Muchas
pueden ser las razones que expliquen el fenómeno, pero una de
ellas tiene que ver con la familiaridad de trato. De alguna forma sacralizamos
el libro como tal, lo hacemos objeto de culto en el que el acercamiento
es en exceso formal, ceremonioso y protocolariamente respetuoso. La
historieta y el diario no cargan con esto. Se usan y dejan cuando se
desea, sin el menor asomo de culpa. Son adquiridos con la mayor naturalidad,
y la expectativa con respecto a su contenido nunca es elemento de inhibición
o aprensión.
Carencia de solemnidad
y actitud natural que serían la envidia de cualquier libro.

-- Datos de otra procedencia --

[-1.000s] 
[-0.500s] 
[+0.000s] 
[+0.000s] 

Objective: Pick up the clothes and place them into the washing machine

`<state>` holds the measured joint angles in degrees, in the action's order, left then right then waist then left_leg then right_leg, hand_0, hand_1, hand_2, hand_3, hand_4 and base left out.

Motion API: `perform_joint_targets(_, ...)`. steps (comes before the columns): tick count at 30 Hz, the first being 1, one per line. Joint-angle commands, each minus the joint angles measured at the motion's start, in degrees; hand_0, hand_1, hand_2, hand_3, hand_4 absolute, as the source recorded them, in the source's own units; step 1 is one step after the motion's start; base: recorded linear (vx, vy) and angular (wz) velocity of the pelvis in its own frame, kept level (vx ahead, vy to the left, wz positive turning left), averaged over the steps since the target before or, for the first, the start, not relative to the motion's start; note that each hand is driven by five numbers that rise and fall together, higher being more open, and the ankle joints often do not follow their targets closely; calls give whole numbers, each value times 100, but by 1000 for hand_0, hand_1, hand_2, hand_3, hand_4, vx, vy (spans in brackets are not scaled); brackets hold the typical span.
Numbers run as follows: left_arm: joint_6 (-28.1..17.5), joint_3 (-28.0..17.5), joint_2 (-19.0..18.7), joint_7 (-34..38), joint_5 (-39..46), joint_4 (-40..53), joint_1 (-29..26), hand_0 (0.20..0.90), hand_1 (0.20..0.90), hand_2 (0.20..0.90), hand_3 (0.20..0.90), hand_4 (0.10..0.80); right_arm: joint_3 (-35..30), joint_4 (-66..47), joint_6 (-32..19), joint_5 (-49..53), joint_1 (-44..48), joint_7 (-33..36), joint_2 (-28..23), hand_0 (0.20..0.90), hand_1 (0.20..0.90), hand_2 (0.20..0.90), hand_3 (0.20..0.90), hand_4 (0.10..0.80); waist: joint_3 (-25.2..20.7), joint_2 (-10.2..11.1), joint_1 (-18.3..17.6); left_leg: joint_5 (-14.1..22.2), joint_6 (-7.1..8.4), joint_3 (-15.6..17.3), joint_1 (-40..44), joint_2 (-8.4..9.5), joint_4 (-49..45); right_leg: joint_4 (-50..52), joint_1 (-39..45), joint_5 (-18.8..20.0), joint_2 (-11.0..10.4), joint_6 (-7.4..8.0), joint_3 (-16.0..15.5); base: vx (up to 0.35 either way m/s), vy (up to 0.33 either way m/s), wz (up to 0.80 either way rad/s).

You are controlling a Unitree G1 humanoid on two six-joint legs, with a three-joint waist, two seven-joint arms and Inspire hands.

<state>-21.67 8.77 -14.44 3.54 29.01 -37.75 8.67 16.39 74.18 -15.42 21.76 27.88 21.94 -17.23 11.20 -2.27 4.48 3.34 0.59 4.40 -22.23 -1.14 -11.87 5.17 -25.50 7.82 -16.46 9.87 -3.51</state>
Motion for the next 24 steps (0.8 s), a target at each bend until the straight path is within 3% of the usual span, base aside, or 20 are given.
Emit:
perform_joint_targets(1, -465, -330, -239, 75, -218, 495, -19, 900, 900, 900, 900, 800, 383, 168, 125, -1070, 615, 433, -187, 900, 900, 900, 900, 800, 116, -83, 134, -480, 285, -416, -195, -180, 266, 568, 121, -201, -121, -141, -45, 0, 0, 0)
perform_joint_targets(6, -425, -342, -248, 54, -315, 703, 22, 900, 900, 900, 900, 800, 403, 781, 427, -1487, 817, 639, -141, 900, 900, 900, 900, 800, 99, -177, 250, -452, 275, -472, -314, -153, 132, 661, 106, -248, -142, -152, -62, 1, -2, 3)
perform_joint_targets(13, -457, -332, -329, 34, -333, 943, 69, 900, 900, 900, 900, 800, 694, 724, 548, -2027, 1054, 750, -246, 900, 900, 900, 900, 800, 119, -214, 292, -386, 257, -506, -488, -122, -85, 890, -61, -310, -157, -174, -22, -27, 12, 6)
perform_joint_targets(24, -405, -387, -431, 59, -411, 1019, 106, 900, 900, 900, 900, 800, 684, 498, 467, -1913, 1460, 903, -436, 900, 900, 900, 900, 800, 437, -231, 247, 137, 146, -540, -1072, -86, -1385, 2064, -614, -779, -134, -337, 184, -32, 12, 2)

Goce que no requiere de requisitos, formas ni reglas: es tan sólo
el deseo de leer cuando, donde, como se quiera.
Asi,
pues, ¿cuál
sería la diferencia con una buena novela de aventuras o misterio? ¿Por
qué tener que acatar una formalidad que la propia historia no
exige? Baste recordar que algunas obras clásicas, en su momento
fueron capítulos por entrega que se publicaban en los diarios,
por cierto muy esperados por los lectores comunes y corrientes. ¿Qué sucedió con
esas golosinas literarias cuando fueron compiladas y empastadas? ¿Esas
tapas lo transformaron como la toga transforma a la persona en
respetable magistrado?
Existen los que
opinan que el libro debe transformarse en —o volver a ser— un
objeto de uso cotidiano, donde la pompa deje lugar a la camaradería.
Elemento lúdico sujeto a las mismas reglas que cualquier juguete,
entretenimiento o elemento de uso cotidiano.
A casi nadie se
le ocurriría forzar a otro para que jugara algo específico,
en una situación de desagrado y con un horario rígido.
Tampoco se suele emplear la licuadora o el horno cuando no resultan
necesarios. ¿Por qué pretender que con los libros sí ocurra?